January 18th, 2010

Monday January 18 News Roundup: Tailoring Statin Therapy, ED and CVD, Unnecessary Stents

New Approach to Statin Therapy: Tailoring statin therapy based on individual risk is more effective and efficient than the treat-to-target approach  adopted by NCEP III, according to a new report in Annals of Internal Medicine by Rodney Hayward and colleagues (including CardioExchange’s Editor Harlan Krumholz). Using data from statin trials and national data on CAD risk factors, the authors concluded that “a tailored treatment strategy prevents more CAD events while treating fewer persons with high-dose statins than low-density lipoprotein cholesterol–based target approaches. Results were robust, even with assumptions favoring a treat-to-target approach.”

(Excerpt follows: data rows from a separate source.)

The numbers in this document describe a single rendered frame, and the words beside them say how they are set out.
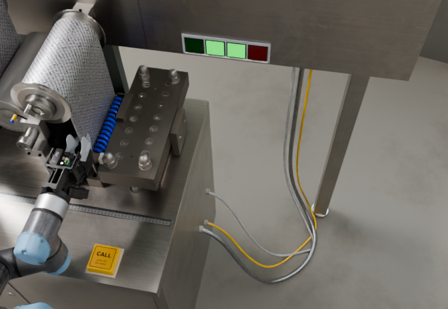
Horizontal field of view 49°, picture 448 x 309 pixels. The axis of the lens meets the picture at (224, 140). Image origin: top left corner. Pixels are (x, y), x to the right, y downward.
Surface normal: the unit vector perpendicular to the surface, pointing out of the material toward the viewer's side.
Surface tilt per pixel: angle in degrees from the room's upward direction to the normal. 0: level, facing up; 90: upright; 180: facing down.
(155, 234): 0
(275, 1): 90
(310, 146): 0
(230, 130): 0
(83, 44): 55
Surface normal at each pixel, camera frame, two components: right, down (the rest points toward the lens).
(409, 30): -0.18, 0.80
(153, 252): -0.02, -0.58
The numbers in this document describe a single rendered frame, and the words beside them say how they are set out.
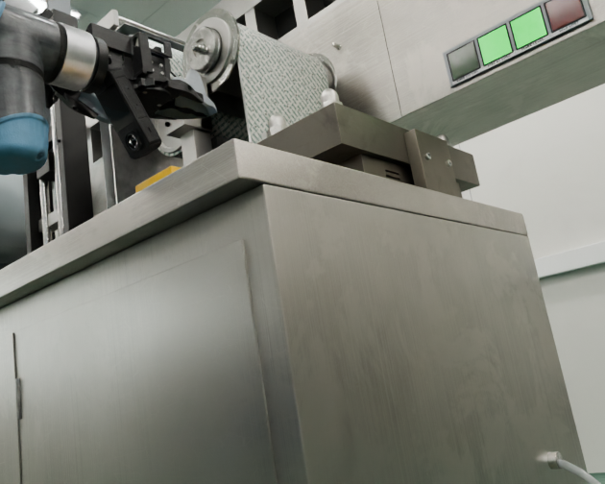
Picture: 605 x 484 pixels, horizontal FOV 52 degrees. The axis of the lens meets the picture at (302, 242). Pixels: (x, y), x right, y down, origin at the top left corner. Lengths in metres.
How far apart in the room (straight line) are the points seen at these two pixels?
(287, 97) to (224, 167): 0.55
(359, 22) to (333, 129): 0.55
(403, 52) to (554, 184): 2.40
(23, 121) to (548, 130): 3.17
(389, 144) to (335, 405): 0.45
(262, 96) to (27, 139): 0.46
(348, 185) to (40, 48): 0.38
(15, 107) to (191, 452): 0.41
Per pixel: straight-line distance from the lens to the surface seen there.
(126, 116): 0.85
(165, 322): 0.68
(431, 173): 0.96
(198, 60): 1.11
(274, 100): 1.09
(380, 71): 1.28
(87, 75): 0.83
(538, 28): 1.14
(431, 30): 1.25
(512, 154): 3.69
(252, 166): 0.58
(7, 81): 0.76
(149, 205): 0.67
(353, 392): 0.61
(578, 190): 3.53
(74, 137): 1.23
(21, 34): 0.79
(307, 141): 0.86
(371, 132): 0.89
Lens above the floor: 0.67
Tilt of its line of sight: 13 degrees up
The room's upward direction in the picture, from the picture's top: 9 degrees counter-clockwise
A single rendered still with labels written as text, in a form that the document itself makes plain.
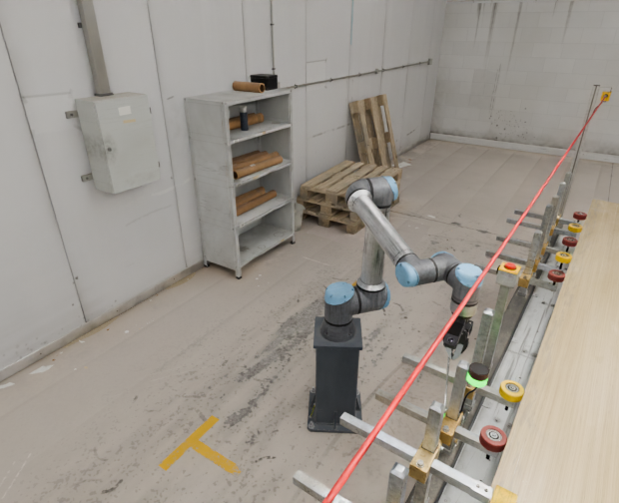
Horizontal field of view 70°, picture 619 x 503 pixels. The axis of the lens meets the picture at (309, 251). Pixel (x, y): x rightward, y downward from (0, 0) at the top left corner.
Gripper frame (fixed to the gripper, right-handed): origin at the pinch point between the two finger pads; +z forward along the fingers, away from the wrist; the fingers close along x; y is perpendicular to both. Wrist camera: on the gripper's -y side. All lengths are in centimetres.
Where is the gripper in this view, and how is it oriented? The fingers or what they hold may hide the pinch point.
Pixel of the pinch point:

ED and CVD: Erectile dysfunction is closely tied to cardiovascular disease but does not improve prognostic power beyond traditional risk factors, according to a study from the prospective Massachusetts Male Aging Study by Andre Araujo and colleagues in the Journal of the American College of Cardiology.

Unnecessary Stents: The hospital with the biggest cardiac catheterization laboratory in Maryland, St. Joseph Medical Center in the community of Towson, has told 369 of its heart patients that they may have received a stent unnecessarily,  according to a story in the Baltimore Sun.

One Response to “Monday January 18 News Roundup: Tailoring Statin Therapy, ED and CVD, Unnecessary Stents”

  1. I wouldn’t be surprised to learn that this has taken place over time in a number of centres.